22 March 2018

Wairoa: a significant valley-blocking landslide in New Zealand

Posted by Dave Petley

Wairoa: a significant valley-blocking landslide in New Zealand

A significant valley-blocking landslide has occurred on a tributary of the Wairoa River, to the west of Gisborne, in the North Island of New Zealand.  The landslide is large – Radio New Zealand reports about 80 million tonnes (presumably about 30 million m³) [see the comment at the bottom of the article – this is more likely to be about 8 million tonnes], and Google Earth indicates that it is over 1 km long.  The Mangapoike River, the specific tributary of the Wairoa Rver, is blocked.  The impounded lake is currently about 50 m deep and is rising at 60 cm per day.  There is a significant risk of a breach, but fortunately this is a sparsely populated area of New Zealand.  Reports suggest that it was triggered by a localised earthquake earlier in March 2018.

This is the site of the landslide on Google Earth.  I have placed the market at the approximate crown of the landslide.  The image was collected in early 2011:-

Wairoa River

Google Earth image of the site of the Wairoa River landslide in New Zealand.

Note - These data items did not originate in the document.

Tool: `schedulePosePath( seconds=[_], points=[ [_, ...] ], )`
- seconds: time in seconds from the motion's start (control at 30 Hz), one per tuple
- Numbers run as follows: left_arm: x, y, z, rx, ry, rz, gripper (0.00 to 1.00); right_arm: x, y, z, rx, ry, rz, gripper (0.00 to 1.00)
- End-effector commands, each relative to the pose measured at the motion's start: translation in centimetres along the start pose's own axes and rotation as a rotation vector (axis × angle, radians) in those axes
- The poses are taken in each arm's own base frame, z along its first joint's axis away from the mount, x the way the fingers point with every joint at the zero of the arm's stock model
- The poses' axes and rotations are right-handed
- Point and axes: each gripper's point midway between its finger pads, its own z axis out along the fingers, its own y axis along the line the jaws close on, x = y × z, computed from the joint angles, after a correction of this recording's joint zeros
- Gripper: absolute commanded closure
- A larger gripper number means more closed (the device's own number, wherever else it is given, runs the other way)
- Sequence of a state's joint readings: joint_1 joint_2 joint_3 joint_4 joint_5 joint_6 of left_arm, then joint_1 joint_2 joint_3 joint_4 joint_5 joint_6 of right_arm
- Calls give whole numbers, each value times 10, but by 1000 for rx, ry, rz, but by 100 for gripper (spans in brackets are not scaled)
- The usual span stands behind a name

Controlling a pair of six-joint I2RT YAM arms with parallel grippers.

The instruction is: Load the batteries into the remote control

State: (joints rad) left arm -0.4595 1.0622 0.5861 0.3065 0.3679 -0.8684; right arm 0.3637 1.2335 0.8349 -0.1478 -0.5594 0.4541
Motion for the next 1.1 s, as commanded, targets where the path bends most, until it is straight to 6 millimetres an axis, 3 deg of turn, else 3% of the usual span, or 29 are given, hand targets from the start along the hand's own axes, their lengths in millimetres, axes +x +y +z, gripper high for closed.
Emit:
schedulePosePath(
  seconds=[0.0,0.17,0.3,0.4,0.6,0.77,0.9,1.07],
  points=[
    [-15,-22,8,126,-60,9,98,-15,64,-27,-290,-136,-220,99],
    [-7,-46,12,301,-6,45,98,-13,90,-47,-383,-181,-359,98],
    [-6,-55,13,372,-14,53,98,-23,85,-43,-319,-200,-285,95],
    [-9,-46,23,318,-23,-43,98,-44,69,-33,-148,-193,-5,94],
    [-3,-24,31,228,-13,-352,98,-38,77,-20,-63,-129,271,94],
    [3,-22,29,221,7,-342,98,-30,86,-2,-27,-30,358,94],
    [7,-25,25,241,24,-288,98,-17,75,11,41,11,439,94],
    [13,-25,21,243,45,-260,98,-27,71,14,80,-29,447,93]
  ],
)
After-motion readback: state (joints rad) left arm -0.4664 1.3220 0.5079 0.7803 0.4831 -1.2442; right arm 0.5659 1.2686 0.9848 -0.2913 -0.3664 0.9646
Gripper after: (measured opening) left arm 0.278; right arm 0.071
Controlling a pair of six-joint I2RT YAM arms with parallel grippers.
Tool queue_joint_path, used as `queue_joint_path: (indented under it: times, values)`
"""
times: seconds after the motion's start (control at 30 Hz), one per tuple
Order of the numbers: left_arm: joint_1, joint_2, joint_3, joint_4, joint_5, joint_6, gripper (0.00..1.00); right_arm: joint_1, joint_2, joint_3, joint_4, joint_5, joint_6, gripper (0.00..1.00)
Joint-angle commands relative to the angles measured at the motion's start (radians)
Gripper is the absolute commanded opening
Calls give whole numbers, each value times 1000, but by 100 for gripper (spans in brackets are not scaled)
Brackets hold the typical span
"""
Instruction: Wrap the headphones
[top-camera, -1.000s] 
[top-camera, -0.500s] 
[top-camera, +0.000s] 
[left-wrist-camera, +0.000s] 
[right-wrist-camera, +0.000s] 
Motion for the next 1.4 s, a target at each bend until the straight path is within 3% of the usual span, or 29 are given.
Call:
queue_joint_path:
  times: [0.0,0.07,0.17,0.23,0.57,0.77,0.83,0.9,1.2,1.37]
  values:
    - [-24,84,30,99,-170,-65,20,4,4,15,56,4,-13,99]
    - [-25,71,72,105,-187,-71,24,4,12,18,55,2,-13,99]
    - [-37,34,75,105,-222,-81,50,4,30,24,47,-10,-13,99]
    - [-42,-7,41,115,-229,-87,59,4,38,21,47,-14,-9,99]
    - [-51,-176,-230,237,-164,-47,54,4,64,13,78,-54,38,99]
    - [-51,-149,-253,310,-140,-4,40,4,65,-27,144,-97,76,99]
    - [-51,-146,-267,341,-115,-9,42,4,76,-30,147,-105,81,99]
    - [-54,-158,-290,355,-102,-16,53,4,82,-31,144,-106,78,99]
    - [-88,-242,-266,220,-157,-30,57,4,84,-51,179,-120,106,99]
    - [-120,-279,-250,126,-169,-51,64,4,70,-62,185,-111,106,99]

This image shows that this was a pre-existing landslide that has been creeping.  Lateral scarps are evident on both flanks, and the area on the left of the landslide shows clear evidence of tension cracks.  It appears that there was active erosion occurring at the toe of the slope.

This is a Planet Labs image of the landslide, collected on 12th March 2018 and used with permission:-

Wairoa landslide

Planet Labs image, collected on 12th March 2018, showing the landslide on the Mangapoike River near to Wairoa in New Zealand.


The image clearly shows the landslide scar and the deposit at the toe that has blocked the river. The lake is also clearly evident.  Note that at present this is not large in terms of extent, but it has the potential to generate a significant flood event.  Fortunately New Zealand has very considerable experience in dealing with these types of events.